» **Task directions**:
Leaving out the pictures, write out exactly each line from the line with "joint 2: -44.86" through the close of the listing below.

» **Information supplied**:

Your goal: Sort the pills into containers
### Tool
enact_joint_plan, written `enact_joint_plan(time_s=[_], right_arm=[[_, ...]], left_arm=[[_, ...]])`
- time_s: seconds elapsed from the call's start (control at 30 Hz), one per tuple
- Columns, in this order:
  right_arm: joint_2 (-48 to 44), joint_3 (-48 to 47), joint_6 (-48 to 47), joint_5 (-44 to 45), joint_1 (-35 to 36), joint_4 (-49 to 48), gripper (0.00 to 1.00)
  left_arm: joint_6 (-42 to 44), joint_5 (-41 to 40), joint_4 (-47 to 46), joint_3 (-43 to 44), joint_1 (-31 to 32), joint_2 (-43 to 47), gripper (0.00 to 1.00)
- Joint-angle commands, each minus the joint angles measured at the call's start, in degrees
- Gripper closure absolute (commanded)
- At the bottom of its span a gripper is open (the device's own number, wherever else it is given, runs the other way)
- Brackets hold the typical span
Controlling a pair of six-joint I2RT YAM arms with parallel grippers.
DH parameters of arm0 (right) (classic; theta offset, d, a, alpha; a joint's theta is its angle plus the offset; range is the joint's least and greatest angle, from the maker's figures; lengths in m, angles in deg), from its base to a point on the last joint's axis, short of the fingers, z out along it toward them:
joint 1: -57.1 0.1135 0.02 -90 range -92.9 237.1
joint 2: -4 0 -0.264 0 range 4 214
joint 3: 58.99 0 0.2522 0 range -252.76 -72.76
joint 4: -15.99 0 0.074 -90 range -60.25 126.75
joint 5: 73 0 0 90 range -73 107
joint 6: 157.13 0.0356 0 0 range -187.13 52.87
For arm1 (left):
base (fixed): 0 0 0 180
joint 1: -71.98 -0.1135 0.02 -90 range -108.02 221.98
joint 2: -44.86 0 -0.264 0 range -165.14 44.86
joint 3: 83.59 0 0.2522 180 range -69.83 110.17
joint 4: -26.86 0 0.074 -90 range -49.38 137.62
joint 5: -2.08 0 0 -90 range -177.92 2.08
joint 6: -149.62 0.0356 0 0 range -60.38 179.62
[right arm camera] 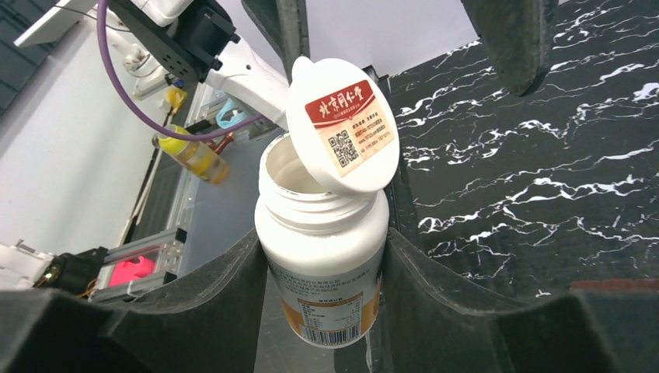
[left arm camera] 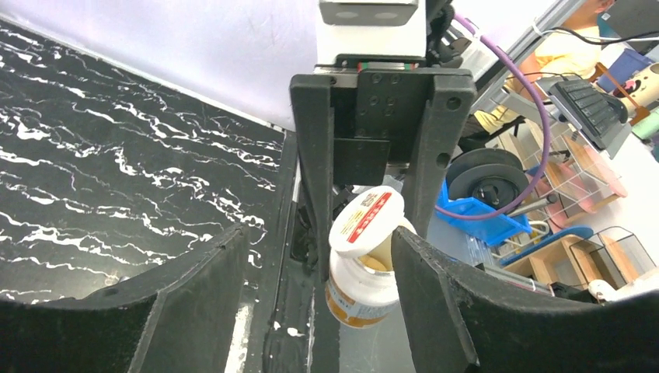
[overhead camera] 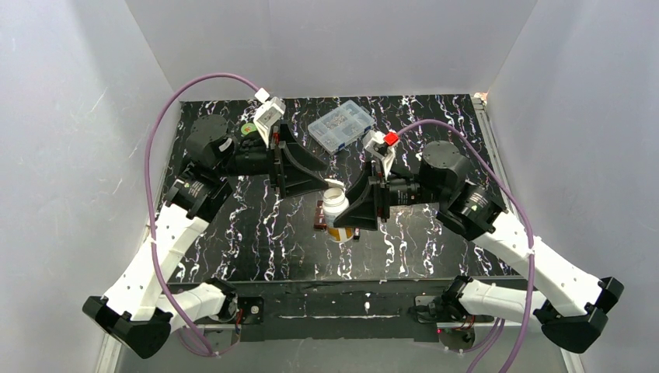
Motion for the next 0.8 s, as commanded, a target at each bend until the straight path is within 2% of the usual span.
enact_joint_plan(time_s=[0.0, 0.07, 0.33, 0.57, 0.77], right_arm=[[0.7, -3.1, 2.4, -3.5, -0.6, -5.5, 0.99], [1.1, -3.4, 2.5, -4.0, -0.6, -5.6, 0.99], [2.2, -4.8, 2.2, -3.2, -0.7, -5.4, 0.99], [3.9, -6.2, 1.9, -4.6, -0.7, -5.0, 0.99], [4.8, -6.2, 1.2, -4.8, -0.6, -4.8, 0.99]], left_arm=[[-2.3, 2.7, -4.5, -0.2, -0.3, 0.4, 0.36], [-3.4, 3.0, -7.0, -0.5, -0.3, 0.3, 0.38], [-5.1, 5.1, -8.6, -1.4, -0.1, -0.1, 0.62], [-4.1, 3.9, -7.4, -1.0, 0.3, -0.2, 0.66], [-7.6, 4.8, -11.6, -2.0, 1.0, -0.5, 0.82]])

» **Exercise response**:
joint 2: -44.86 0 -0.264 0 range -165.14 44.86
joint 3: 83.59 0 0.2522 180 range -69.83 110.17
joint 4: -26.86 0 0.074 -90 range -49.38 137.62
joint 5: -2.08 0 0 -90 range -177.92 2.08
joint 6: -149.62 0.0356 0 0 range -60.38 179.62
[right arm camera] 
[left arm camera] 
[overhead camera] 
Motion for the next 0.8 s, as commanded, a target at each bend until the straight path is within 2% of the usual span.
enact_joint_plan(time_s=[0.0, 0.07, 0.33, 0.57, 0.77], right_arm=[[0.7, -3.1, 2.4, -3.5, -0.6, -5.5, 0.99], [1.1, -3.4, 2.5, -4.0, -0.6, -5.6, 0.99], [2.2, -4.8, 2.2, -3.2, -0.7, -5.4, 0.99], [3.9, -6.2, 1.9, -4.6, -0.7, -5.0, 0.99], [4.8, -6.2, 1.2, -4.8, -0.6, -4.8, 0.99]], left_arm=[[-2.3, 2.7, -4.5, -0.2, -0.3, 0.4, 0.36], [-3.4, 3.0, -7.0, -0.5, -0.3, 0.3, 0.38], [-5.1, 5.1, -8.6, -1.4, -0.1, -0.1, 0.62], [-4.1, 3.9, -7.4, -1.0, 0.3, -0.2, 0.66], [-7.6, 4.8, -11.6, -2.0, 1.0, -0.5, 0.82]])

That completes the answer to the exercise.